Wednesday, 4 June 2008

Brewing day 4 - is it fermenting.....?

The day after the brew is a bit of an anxious one. Has the yeast started the business of fermentation? Has the beer or the yeast picked up some unmentionable nasty which will get started on the process of making it entirely undrinkable? Should I poke and prod it to see if it's ok? Or will this banjax the entire operation?

There's a lot of waiting in all this, which I find quite nerve-wracking.

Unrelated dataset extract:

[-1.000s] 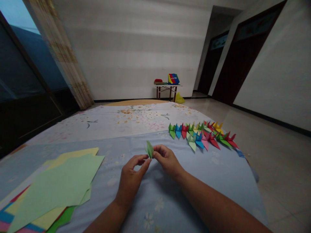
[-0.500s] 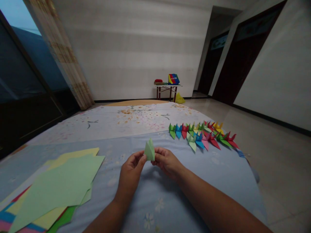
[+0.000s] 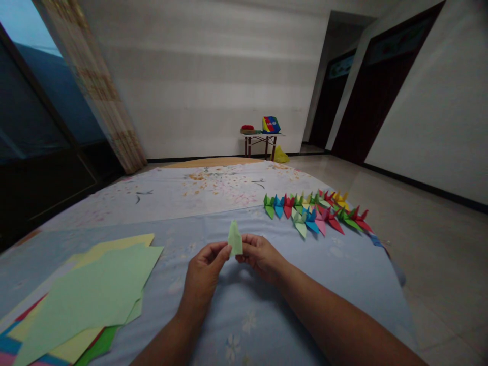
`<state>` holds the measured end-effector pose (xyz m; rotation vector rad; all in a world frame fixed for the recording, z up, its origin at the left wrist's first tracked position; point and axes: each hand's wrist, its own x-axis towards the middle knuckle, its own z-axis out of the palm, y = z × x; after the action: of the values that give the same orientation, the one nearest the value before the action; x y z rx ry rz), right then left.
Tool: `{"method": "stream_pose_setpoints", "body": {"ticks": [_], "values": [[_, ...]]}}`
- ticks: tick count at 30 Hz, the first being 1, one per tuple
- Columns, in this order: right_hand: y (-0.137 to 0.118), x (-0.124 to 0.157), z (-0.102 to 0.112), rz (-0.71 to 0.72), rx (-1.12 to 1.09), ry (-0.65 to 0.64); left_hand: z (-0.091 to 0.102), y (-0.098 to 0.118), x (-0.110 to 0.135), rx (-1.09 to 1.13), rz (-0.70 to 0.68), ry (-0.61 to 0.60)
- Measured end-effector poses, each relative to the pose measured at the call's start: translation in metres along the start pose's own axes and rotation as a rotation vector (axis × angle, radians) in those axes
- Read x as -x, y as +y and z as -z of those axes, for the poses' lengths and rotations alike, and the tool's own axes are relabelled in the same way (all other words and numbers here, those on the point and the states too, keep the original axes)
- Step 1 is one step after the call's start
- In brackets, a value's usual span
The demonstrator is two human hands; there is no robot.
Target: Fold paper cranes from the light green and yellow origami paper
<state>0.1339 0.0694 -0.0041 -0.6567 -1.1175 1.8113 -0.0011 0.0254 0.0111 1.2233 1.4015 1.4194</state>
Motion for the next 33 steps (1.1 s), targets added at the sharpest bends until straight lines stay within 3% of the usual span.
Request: {"method": "stream_pose_setpoints", "body": {"ticks": [7, 14, 19, 33], "values": [[0.003, -0.001, 0.001, 0.019, 0.039, 0.036, 0.003, -0.002, -0.002, -0.088, -0.054, -0.01], [0.004, -0.003, 0.0, 0.096, 0.139, 0.15, -0.001, 0.0, 0.011, -0.502, -0.371, 0.065], [0.004, -0.001, -0.001, 0.08, 0.149, 0.139, -0.005, -0.007, 0.015, -0.749, -0.556, 0.135], [0.009, -0.003, 0.002, 0.062, 0.152, 0.112, -0.002, -0.005, 0.012, -0.725, -0.541, 0.157]]}}
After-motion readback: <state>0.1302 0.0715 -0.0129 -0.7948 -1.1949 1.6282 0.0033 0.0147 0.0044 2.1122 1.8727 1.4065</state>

Anyway, we got up this morning to find that there was a very promising looking cover over the beer as the yeast had indeed got to work in the night. Despite it being quite a cold night, even with the greenhouse heater that we use to try to regulate the temperature between 21c and 24c in the bathroom and the airing cupboard, everything seemed to be going according to plan.

And it keeps on going pretty well too. There's now a very nice looking 'rocky' head on the top of the beer, undulating in a slightly freaky way when we lift the lid (laid on loosely at this point to protect against airborne infections), and it's starting to smell very nice indeed. The picture at the top is from when we got up this morning, and the second one is from lunchtime.

Fingers crossed, then. This first stage of fermentation should keep going for 2 or 3 days, after which we'll clip the lid on, unclip a small bit of it and leave it for a few more days, until its reached its target gravity. It started at 1041.5 (or as near to it as we could get) and will be ready for the keg at 1010. Keep working, yeast....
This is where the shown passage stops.